Entries taken from a collection
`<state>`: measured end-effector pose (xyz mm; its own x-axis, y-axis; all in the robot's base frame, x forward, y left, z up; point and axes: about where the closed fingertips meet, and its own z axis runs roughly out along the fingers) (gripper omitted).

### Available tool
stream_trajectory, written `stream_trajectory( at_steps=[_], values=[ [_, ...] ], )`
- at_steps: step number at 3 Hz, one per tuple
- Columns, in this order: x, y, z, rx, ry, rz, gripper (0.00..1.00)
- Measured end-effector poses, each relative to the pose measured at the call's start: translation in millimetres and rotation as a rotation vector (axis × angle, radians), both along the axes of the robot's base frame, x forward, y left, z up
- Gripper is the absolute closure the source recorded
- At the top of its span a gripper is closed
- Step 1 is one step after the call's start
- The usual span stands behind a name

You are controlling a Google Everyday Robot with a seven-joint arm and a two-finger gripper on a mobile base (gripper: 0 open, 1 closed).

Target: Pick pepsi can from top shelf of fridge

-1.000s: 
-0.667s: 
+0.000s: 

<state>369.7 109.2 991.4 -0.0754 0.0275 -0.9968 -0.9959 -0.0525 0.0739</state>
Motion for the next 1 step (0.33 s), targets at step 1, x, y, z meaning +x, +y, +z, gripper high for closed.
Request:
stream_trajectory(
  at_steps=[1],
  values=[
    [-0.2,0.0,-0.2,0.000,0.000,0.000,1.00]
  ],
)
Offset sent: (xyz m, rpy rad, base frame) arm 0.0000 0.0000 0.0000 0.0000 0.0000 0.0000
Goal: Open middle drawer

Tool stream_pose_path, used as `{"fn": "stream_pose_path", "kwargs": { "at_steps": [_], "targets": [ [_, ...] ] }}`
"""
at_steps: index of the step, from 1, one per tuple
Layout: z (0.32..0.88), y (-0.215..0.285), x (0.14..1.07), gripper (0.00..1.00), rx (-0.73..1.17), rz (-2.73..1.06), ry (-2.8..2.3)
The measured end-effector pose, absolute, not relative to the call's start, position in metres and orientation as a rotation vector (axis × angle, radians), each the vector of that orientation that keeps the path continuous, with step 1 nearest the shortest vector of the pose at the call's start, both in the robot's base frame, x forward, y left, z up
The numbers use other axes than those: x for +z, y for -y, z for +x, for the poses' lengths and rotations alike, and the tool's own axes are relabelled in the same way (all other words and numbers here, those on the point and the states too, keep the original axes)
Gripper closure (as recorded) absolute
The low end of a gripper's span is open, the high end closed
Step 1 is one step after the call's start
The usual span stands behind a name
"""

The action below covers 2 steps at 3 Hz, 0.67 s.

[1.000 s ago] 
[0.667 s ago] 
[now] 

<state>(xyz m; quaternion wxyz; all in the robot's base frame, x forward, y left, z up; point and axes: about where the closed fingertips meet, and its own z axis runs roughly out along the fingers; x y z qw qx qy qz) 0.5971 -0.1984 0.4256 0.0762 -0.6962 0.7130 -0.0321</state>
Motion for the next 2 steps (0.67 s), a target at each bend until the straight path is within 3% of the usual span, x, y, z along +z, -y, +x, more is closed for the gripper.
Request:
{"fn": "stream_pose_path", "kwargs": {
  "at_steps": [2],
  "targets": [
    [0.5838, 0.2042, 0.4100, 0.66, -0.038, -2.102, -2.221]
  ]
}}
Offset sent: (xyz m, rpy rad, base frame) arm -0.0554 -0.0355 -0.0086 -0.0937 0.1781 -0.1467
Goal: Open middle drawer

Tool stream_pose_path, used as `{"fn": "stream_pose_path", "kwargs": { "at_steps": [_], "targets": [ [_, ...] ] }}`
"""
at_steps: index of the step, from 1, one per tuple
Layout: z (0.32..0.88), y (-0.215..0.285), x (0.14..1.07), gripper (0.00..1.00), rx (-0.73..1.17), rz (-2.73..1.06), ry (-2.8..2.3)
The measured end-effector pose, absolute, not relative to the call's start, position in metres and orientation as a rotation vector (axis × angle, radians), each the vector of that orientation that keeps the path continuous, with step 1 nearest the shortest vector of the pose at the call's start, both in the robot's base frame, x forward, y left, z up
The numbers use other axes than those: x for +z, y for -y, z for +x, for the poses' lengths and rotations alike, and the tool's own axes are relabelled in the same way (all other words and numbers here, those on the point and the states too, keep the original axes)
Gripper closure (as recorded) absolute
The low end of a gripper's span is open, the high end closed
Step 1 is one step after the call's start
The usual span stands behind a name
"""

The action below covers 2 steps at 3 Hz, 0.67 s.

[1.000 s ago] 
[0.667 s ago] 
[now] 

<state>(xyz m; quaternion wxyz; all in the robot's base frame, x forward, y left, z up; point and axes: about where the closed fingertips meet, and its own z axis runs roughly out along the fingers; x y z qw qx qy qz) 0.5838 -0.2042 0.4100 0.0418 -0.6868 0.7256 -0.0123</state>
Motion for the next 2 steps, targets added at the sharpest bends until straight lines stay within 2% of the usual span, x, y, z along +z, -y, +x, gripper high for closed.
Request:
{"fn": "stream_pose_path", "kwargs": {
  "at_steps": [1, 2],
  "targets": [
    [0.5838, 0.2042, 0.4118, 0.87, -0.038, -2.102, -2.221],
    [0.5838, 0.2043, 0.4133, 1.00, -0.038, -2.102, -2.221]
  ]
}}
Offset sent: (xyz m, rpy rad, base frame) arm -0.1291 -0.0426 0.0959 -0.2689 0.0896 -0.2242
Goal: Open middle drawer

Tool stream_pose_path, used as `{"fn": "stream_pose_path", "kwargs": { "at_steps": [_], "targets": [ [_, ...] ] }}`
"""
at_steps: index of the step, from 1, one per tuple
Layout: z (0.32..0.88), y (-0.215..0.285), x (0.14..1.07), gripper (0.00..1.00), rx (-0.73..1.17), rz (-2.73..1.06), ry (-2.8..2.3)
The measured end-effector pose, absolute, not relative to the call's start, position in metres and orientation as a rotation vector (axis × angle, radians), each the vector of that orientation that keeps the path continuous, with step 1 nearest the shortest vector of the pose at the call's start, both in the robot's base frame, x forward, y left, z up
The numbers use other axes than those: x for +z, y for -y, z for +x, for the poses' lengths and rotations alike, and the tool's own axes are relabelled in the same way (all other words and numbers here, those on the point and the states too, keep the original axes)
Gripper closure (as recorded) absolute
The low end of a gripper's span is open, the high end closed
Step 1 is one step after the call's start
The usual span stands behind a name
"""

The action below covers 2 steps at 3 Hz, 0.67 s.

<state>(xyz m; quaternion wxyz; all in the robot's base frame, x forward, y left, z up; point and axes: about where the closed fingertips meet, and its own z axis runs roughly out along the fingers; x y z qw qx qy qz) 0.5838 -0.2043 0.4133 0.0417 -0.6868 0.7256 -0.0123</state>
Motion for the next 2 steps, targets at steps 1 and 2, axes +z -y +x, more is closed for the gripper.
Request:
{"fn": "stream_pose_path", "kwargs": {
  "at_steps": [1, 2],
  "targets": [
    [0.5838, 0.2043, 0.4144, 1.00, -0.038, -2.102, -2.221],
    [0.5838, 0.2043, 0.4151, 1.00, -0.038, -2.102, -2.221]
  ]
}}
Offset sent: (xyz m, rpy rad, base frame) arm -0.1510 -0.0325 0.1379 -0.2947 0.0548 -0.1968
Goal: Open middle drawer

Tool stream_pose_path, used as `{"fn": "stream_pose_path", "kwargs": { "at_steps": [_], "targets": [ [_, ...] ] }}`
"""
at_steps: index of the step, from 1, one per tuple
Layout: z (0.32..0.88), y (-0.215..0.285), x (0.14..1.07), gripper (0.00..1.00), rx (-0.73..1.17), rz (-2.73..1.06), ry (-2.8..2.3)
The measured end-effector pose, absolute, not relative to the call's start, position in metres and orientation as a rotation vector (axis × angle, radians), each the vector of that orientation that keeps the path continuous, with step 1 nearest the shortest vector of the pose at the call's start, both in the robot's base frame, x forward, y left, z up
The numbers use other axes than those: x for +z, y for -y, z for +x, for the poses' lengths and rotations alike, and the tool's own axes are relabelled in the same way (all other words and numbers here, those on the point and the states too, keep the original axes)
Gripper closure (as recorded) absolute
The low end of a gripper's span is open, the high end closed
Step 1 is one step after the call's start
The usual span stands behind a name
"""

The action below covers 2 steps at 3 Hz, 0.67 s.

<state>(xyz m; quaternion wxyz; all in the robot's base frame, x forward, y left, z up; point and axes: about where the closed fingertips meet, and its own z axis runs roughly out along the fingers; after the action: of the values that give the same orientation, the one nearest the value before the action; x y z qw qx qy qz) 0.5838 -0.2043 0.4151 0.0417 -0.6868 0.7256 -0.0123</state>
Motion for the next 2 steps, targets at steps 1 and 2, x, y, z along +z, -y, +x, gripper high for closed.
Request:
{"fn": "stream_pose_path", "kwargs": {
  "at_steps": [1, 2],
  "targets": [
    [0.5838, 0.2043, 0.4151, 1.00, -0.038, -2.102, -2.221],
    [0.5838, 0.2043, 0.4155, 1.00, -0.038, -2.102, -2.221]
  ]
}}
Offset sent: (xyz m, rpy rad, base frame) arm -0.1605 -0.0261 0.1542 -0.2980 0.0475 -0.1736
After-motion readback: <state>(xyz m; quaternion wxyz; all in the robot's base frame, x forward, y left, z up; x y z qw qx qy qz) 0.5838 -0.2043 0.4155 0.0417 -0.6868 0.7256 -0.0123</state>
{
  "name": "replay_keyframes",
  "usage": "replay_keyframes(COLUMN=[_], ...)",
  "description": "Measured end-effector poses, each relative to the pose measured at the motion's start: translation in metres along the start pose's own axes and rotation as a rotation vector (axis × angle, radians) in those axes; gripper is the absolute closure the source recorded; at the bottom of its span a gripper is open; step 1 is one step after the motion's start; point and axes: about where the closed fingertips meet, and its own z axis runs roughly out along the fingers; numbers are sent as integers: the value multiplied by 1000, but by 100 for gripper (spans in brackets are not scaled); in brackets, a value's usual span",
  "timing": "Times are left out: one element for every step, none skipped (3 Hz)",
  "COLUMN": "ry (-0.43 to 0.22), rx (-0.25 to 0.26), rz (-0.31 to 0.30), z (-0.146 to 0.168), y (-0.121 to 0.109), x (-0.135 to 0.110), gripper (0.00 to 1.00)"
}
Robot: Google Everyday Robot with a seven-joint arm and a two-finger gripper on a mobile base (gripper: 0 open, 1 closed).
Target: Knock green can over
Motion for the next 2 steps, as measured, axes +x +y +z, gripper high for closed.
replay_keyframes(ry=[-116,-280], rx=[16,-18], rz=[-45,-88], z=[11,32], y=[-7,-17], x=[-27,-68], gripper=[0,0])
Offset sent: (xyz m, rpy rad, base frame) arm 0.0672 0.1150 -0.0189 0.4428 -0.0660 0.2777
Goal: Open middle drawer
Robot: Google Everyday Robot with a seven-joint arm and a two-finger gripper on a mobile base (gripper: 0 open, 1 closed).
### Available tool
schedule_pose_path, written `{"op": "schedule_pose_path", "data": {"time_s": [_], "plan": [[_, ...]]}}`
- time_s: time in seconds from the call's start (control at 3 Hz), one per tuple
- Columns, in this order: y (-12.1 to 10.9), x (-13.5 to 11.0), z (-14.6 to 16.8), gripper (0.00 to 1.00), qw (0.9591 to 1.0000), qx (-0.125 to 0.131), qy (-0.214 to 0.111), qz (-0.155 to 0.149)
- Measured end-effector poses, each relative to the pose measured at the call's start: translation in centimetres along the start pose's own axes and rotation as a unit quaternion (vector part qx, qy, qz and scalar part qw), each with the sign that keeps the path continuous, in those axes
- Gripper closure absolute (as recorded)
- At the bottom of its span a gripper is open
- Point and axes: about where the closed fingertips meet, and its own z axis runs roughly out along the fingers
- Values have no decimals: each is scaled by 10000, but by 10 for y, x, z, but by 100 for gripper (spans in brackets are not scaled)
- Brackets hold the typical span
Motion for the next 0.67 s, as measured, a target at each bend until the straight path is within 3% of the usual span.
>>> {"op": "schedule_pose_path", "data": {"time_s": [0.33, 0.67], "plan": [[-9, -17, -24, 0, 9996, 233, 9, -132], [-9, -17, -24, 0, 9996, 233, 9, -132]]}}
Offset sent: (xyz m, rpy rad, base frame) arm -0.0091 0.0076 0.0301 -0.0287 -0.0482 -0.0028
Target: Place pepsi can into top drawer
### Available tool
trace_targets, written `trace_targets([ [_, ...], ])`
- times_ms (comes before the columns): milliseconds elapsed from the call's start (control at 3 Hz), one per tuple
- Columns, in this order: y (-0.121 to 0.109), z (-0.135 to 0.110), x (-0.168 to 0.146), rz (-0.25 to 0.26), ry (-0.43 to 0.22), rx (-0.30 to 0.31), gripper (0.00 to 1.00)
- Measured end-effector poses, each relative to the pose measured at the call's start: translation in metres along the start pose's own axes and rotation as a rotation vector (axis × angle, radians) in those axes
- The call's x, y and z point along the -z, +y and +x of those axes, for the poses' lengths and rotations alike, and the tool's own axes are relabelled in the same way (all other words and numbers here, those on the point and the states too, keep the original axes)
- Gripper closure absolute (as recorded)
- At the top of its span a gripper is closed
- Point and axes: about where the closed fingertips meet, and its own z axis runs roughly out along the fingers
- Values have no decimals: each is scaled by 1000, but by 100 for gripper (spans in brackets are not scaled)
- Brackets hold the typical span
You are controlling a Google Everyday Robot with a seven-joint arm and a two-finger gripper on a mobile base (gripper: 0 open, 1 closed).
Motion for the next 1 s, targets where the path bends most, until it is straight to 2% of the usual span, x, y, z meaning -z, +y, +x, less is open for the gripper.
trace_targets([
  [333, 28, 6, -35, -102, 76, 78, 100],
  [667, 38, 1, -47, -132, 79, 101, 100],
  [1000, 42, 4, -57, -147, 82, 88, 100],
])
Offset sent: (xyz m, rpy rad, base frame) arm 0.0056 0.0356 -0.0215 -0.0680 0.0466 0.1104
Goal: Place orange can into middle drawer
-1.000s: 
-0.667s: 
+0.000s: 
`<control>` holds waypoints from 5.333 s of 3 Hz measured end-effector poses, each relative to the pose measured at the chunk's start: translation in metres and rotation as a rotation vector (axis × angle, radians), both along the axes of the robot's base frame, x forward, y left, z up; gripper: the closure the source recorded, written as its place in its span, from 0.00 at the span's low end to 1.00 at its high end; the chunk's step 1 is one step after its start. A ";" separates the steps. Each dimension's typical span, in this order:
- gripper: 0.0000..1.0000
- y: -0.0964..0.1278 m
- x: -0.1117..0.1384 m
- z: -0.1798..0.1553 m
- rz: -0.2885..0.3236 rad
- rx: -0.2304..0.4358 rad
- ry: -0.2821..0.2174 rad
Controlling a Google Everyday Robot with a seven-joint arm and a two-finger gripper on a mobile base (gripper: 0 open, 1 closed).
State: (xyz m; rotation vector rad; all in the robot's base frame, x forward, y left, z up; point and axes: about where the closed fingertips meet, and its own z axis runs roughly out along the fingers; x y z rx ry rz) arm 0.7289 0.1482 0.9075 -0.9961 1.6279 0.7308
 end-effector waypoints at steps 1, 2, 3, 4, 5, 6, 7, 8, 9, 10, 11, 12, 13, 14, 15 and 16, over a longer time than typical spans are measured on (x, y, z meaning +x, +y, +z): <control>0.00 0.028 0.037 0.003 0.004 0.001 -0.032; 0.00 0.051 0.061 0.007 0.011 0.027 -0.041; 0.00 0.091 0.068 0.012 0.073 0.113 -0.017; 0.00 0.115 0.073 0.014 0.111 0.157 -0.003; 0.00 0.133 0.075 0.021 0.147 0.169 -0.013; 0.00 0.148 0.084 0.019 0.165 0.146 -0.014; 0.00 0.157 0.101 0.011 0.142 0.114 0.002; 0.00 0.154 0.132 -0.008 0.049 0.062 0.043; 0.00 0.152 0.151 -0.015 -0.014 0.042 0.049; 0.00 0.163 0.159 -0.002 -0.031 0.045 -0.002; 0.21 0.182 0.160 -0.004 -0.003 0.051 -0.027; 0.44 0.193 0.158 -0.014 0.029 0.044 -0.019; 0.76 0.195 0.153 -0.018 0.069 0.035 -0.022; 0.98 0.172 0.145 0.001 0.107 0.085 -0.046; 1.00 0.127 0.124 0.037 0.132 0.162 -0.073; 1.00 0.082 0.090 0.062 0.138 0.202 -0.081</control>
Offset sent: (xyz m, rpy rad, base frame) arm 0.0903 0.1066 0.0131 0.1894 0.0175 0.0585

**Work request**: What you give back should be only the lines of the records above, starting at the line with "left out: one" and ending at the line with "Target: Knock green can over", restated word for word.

**Solution for this exercise**:
  "timing": "Times are left out: one element for every step, none skipped (3 Hz)",
  "COLUMN": "ry (-0.43 to 0.22), rx (-0.25 to 0.26), rz (-0.31 to 0.30), z (-0.146 to 0.168), y (-0.121 to 0.109), x (-0.135 to 0.110), gripper (0.00 to 1.00)"
}
Robot: Google Everyday Robot with a seven-joint arm and a two-finger gripper on a mobile base (gripper: 0 open, 1 closed).
Target: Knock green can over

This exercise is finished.